On the downside, the stuff where football players practiced their rapes was off; ditto the scene where Giftos offers herself up as a “rapee” – she ends up having sex with three men and apparently enjoys it. Also, the film feels abrupt in places – one moment the world is normal, then we hear the gas is coming – then the gas has hit and kids are already recreating fascism. There’s never any weeping for anyone’s parents, relatives or friends over 25 – it’s all a bit of a joke.
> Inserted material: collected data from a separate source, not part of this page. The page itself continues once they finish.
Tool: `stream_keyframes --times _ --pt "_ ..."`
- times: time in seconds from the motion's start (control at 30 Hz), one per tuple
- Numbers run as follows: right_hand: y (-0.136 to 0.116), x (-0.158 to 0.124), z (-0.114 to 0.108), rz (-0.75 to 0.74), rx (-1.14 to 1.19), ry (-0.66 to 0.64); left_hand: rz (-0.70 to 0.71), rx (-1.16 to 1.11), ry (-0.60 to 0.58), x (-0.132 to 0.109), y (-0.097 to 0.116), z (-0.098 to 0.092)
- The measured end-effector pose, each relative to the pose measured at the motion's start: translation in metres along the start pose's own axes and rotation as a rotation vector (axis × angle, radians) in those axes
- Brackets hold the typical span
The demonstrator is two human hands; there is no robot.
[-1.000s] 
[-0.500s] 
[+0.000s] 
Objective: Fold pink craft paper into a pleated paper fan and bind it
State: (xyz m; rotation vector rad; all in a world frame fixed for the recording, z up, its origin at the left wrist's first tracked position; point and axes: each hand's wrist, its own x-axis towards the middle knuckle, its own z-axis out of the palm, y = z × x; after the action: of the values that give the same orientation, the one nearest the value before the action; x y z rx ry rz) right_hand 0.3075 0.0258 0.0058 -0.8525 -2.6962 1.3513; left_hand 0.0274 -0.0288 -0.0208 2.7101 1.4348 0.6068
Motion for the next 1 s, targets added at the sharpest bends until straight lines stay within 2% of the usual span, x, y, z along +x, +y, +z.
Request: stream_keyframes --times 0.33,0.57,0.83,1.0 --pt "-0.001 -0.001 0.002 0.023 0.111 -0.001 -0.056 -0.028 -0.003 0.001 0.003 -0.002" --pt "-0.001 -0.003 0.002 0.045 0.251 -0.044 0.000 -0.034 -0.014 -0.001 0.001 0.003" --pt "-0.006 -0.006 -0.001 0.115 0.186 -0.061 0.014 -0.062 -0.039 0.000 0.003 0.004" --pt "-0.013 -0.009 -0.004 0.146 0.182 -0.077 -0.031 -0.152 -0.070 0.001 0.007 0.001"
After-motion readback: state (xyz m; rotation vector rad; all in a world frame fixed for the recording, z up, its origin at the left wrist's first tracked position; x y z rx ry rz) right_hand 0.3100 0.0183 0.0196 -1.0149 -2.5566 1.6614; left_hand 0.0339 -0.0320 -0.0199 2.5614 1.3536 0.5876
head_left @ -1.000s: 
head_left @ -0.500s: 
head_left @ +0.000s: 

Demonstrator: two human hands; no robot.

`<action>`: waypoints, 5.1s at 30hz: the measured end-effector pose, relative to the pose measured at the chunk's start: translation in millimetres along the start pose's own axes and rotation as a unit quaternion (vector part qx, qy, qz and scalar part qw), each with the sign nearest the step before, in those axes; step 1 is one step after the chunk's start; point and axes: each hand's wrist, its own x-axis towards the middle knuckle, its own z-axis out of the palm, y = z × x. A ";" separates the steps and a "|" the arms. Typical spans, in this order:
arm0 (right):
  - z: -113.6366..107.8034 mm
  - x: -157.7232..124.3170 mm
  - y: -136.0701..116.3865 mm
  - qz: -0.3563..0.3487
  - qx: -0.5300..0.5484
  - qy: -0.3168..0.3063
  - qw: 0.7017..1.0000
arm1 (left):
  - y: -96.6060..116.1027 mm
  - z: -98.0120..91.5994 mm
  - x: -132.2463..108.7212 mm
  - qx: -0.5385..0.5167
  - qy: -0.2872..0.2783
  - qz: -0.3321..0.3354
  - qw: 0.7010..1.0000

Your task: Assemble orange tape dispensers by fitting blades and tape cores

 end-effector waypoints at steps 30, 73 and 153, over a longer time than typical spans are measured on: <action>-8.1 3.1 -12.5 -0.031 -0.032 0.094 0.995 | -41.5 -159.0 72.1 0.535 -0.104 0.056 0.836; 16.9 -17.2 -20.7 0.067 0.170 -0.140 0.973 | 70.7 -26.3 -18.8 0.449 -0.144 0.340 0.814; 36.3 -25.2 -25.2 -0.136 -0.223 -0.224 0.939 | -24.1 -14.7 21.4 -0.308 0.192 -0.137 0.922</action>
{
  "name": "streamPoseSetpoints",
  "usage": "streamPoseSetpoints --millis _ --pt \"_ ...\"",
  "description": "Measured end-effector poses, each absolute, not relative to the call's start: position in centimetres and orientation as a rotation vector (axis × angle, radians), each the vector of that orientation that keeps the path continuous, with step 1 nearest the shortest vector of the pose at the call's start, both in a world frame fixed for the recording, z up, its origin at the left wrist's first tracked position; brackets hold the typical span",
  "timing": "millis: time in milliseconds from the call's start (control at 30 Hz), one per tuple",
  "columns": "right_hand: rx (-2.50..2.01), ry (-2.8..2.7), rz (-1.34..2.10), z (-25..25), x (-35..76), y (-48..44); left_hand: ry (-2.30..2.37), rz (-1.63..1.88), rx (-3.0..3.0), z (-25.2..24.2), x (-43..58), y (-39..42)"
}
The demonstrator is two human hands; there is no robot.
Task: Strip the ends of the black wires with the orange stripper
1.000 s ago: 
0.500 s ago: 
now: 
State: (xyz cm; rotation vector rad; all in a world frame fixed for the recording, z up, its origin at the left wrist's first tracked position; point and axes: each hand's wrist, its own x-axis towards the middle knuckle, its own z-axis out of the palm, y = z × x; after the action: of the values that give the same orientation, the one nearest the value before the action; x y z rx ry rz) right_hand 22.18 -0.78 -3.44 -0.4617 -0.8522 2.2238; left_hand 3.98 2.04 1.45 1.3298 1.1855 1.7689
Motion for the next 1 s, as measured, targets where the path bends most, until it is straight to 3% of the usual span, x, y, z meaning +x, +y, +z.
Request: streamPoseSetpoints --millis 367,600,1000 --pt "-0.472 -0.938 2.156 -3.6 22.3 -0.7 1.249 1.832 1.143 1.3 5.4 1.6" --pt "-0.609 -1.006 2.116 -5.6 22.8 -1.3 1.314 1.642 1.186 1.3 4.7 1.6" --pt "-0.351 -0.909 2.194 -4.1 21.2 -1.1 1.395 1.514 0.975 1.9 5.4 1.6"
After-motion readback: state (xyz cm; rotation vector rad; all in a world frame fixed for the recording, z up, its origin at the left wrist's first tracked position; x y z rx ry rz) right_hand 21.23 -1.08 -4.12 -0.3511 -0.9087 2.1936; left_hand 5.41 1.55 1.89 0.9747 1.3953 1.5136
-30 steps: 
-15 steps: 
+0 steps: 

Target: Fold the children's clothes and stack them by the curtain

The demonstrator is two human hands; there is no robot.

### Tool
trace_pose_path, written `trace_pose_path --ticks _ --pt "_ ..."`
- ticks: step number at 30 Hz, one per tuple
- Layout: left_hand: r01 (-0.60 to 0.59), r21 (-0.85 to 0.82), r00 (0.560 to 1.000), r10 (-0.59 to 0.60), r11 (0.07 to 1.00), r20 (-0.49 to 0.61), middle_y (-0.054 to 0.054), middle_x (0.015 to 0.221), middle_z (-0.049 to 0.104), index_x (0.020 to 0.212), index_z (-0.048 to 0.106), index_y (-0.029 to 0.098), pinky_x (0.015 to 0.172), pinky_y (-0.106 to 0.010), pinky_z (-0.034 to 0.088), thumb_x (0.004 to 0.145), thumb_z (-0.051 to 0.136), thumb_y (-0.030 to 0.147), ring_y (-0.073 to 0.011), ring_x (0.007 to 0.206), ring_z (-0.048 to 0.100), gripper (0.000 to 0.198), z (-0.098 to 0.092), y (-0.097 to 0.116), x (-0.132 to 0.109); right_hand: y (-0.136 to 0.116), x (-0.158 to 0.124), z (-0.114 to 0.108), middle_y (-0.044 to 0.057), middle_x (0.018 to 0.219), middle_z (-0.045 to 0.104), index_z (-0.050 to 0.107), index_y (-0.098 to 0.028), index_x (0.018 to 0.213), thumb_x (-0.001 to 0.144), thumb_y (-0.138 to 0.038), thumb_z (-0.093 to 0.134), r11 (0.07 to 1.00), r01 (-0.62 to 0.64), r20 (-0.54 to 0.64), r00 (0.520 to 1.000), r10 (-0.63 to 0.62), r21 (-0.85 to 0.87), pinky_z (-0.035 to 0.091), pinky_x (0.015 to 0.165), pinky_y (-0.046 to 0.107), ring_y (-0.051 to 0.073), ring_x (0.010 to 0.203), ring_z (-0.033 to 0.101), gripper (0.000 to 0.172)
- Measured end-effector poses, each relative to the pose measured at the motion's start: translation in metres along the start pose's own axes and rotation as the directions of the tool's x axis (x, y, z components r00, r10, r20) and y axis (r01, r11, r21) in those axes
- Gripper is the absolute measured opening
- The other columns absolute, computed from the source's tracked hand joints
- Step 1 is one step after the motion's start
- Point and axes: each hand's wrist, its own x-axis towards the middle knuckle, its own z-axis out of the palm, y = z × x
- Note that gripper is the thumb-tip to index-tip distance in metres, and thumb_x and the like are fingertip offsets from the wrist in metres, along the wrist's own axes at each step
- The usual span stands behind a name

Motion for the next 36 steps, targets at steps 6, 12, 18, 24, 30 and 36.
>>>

Gas! was a big critical and financial flop when it came out. Corman blamed AIP, being especially critical of them removing his final tracking shot of all his characters where God spoke over. We don’t think this wrecked the movie – you can still hear God over the end credits – but the change was not only kind of pointless, it was very disrespectful for AIP to treat Corman that way, especially as that filmmaker had basically made the studio. This poisoned relations between Corman and AIP (already touchy because of studio changes to The Trip) and contributed to Corman ultimately forming his own company, New World Pictures, which replaced AIP as the leading independent film studio in town. So, after making one more movie, Von Richthofen and Brown, for United Artists, Corman returned from directing to focus on New World. Gas! is his farewell as a director. The movie is odd, wild, flawed, problematic, funny, smart and dumb. But you can’t appreciate Corman’s career fully without seeing it.